Year 7.
So these are the messages I get from the daughter in London.
10am "Was just about to go out and it started pouring. Guess I'll have to wait til later."
10:02am "Just kidding. Now the sun's out."
10:06am "Raining again. I'm wet."
Just a little aside.
I've been back more than a month. Italy is just coming out of the throws of a many months long heatwave. This past summer was one of the hottest on record. Hi 80s and 90s daily up until last week and it has rained only twice since I've been here. Some plants in my garden are literally cooked. The leaves are brown and shriveled but not from lack of watering as GP watered nightly all summer and I've kept it up. I never thought I'd say I'd love a cool, rainy day. But Grace is getting all of those.
I managed a last beach trip the first weekend I was back. A friend and I went to Noli, my favorite little seaside town, and swam and sunned all day. It was lovely. Noli was once part of the great Maritime Republics along with Amalfi, Genova, Pisa and Venice between 1000 and about 1300. It's slightly less touristic as isn't on the trainline nor reachable by highway. It's on it's own bay surrounded by looming hills covered in maritime pines and olive trees. There's a tiny ancient center with twisty, narrow roads and even a castle atop one of the hills. Usually it takes a little over an hour to drive there but we ran into a lot of backed up traffic due to the bridge that collapsed in Genova. Though Genova is a good hour south of our destination, the bridge was on a major highway and has messed up traffic everywhere on the coast. When I think of the number of times we have driven over it I get chills. Everyone is blaming everyone else and no conclusions nor definite plans for rebuilding have been made. It's a mess. It's Italian.
Then 2 weeks ago GP dragged me off on our first ventures into the mountains of the year. Venture
S. With an S. He wasn't happy with one hike per weekend but had to make it two. Or at least for me. Saturday was a reasonably easy climb with lovely FLAT areas through vineyards and past farms. I survived. Sunday HE did a via ferrata which I refuse to do for the sake of my sanity, so I hiked up to the top of the mountain that he was climbing. It was already well into the 70's early on and it was STEEP. When I first started up from the little village of San Ambrogio, a vital center of the Italian communist party, I met an old man with wonderful white mustaches, curled and waxed, who was just coming Down. He must have started ot at 5 in the morning and he was as fresh as a daisy. Geesh. The hike is a popular Via Cruces with crosses at every few turns. I needed them as I pretended to be very pious and stopped to study them intently and catch my breath. All the 80 year olds that passed me probably though I was praying as I was on my knees, hand clasped to me breast. Actually I was near fainting.

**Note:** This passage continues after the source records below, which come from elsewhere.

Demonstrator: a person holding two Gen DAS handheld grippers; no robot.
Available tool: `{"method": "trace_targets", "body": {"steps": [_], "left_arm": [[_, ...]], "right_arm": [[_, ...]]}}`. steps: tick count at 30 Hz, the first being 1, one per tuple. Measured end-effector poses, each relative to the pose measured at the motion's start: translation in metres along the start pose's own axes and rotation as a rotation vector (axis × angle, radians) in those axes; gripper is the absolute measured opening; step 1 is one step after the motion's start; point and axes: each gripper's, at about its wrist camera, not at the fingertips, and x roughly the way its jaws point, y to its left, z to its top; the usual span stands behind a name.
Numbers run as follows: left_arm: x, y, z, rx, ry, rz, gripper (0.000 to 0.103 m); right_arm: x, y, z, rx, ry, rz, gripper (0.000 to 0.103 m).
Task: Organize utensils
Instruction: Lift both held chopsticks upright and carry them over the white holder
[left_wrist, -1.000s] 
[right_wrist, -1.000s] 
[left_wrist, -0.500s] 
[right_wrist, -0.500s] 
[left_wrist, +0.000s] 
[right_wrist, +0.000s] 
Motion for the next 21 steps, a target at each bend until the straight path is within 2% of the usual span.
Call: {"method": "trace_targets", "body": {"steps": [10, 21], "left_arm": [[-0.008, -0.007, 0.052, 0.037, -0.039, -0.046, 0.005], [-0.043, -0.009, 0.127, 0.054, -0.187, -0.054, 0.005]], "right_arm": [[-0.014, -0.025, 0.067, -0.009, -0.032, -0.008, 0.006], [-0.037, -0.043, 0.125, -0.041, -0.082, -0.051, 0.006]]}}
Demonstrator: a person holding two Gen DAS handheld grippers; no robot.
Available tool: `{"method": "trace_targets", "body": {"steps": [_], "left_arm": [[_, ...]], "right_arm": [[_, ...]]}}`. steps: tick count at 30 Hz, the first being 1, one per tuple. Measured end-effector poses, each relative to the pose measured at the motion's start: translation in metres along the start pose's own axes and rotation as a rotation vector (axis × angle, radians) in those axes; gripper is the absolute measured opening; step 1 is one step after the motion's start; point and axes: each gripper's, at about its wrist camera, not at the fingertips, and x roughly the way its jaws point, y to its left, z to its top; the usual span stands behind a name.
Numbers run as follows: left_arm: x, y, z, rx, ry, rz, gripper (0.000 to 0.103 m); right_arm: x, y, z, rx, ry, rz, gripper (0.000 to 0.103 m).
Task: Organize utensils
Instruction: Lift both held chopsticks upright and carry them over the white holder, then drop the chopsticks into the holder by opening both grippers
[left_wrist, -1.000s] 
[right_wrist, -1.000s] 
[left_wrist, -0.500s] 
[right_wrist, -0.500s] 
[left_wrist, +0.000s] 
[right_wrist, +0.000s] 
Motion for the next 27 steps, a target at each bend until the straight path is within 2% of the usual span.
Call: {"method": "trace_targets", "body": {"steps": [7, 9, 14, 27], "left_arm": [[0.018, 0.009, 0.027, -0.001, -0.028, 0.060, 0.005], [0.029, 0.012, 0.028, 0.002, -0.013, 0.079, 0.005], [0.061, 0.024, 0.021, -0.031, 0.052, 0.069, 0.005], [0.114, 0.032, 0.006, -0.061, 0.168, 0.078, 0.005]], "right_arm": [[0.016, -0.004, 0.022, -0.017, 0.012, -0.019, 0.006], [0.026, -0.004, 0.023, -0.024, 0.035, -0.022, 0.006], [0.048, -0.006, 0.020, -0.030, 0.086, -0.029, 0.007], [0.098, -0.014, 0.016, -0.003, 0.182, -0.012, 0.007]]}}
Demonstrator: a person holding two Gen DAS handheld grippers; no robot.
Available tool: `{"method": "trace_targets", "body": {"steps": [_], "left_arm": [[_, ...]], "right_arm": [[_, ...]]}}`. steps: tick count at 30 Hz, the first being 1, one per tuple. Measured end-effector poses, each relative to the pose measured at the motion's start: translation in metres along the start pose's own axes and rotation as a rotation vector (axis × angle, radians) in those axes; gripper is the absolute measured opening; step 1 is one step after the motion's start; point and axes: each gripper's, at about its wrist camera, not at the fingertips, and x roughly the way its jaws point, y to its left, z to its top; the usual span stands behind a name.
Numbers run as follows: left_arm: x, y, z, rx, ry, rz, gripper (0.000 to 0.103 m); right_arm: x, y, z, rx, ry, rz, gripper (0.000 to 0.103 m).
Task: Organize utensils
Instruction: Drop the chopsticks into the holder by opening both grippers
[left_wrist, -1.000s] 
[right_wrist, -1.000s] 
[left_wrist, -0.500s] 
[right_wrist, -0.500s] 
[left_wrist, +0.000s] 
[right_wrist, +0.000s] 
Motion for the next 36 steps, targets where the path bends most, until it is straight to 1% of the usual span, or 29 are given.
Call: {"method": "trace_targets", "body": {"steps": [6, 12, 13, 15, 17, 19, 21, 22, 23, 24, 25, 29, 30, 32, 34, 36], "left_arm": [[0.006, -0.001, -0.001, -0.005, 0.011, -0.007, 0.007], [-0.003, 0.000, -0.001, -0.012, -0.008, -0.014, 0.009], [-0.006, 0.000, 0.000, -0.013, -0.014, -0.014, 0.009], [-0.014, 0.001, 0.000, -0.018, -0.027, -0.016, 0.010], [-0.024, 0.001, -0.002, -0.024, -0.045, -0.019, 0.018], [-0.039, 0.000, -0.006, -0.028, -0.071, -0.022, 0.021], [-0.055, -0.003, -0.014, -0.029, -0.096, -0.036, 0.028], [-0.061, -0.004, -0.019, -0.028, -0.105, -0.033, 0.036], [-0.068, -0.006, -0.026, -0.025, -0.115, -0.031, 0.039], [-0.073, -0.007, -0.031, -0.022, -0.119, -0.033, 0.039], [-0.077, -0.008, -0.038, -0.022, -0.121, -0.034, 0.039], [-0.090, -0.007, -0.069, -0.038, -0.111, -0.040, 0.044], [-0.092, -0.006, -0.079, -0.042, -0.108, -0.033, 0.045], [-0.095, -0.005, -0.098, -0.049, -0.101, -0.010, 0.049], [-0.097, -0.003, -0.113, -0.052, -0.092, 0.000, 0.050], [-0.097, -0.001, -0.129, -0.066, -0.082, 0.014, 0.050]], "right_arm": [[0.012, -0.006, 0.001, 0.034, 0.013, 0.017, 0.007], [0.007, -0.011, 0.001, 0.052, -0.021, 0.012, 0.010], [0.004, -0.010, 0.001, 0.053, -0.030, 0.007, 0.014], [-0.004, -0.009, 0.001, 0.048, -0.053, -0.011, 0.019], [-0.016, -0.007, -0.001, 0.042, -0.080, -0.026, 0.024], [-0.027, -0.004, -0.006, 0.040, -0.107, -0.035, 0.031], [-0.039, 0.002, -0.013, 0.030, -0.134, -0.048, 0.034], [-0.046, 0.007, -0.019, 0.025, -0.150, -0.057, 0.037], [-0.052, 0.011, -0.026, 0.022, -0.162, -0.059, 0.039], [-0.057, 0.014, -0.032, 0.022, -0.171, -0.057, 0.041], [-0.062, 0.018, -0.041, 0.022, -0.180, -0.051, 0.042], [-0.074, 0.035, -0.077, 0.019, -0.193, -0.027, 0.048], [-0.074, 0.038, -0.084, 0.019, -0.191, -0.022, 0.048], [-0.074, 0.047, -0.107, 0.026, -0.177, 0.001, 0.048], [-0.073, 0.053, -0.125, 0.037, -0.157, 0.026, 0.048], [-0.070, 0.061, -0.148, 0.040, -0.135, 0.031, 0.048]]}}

My final destination was the Sagra di San Michele. My patron saint should be nicer to me. When I got to the top I bought a cold beer and threw myself down to snooze while waiting for GP. Up was bad enough. Down was
very very bad! My knees are a mess. Going for x-rays on Friday. No more mountains for a while for me.
Today instead we went to the annual Tripe festival in Moncalieri. Yes. TRIPE. It is taken very seriously here. The fair was packed with thousands of hungry people. A scary thing to see in this country. There is even a Brotherhood of the Tripe. A fraternal organization dedicated to all things tripe. I did not eat any but took photos for posterity.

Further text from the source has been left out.